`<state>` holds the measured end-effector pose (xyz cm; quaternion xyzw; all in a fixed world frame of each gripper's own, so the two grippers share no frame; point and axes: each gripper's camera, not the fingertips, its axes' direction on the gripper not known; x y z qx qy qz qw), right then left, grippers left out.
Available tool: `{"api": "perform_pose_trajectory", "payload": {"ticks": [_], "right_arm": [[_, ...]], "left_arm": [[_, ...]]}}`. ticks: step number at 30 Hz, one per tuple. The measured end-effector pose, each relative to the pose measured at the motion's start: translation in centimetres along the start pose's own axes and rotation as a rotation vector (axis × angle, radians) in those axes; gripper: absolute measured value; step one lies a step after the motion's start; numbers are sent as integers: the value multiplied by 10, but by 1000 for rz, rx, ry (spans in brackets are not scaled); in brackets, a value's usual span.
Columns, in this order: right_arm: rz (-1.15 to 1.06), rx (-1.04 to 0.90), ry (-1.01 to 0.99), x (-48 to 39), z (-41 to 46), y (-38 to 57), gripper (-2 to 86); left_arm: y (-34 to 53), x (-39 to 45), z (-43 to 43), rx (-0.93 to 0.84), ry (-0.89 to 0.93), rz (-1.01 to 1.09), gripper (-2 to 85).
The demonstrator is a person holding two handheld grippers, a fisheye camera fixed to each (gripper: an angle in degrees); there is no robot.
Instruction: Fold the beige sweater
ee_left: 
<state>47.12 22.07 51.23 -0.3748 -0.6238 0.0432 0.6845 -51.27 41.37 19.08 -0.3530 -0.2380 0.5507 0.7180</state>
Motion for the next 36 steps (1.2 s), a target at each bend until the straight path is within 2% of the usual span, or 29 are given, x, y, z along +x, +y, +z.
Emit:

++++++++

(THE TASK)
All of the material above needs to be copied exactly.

(RESULT)
`<state>` holds the measured end-effector pose (xyz cm; quaternion xyzw; all in a fixed world frame of each gripper's own, so the two grippers share no frame; point and axes: each gripper's camera, not the fingertips, its axes' direction on the gripper not known; x y z qx qy qz qw), right then left, grippers left out.
Available tool: `{"api": "perform_pose_trajectory", "payload": {"ticks": [_], "right_arm": [[_, ...]], "left_arm": [[_, ...]]}}`. ticks: step number at 30 Hz, one per tuple. The measured end-effector pose, each relative to the pose measured at the motion's start: translation in centimetres along the start pose's own axes and rotation as a rotation vector (axis × angle, radians) in those axes; gripper: absolute measured value; step one lies a step after the motion's start; numbers are sent as integers: the value multiplied by 10, but by 1000 for rz, rx, ry (spans in brackets are not scaled); in brackets, a value's usual span.
Columns, in this order: right_arm: rz (-1.15 to 1.06), rx (-1.04 to 0.90), ry (-1.01 to 0.99), x (-48 to 39), z (-41 to 46), y (-38 to 57), gripper (-2 to 86); left_arm: y (-34 to 53), x (-39 to 45), z (-43 to 43), rx (-0.93 to 0.84), ry (-0.89 to 0.93), rz (-1.01 to 1.09), gripper (-2 to 85).
The demonstrator is a person holding two handheld grippers, a fisheye camera fixed to each (gripper: an angle in degrees); there is no robot.
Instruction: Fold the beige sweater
ee_left: 
<state>47.12 22.07 51.23 -0.3748 -0.6238 0.0432 0.6845 -51.27 41.37 19.08 -0.3530 -0.2380 0.5507 0.7180</state>
Motion for the next 36 steps (1.2 s), a target at each bend until the straight path is within 2% of the usual span, or 29 are given, x, y, z along +x, +y, +z.
Emit:

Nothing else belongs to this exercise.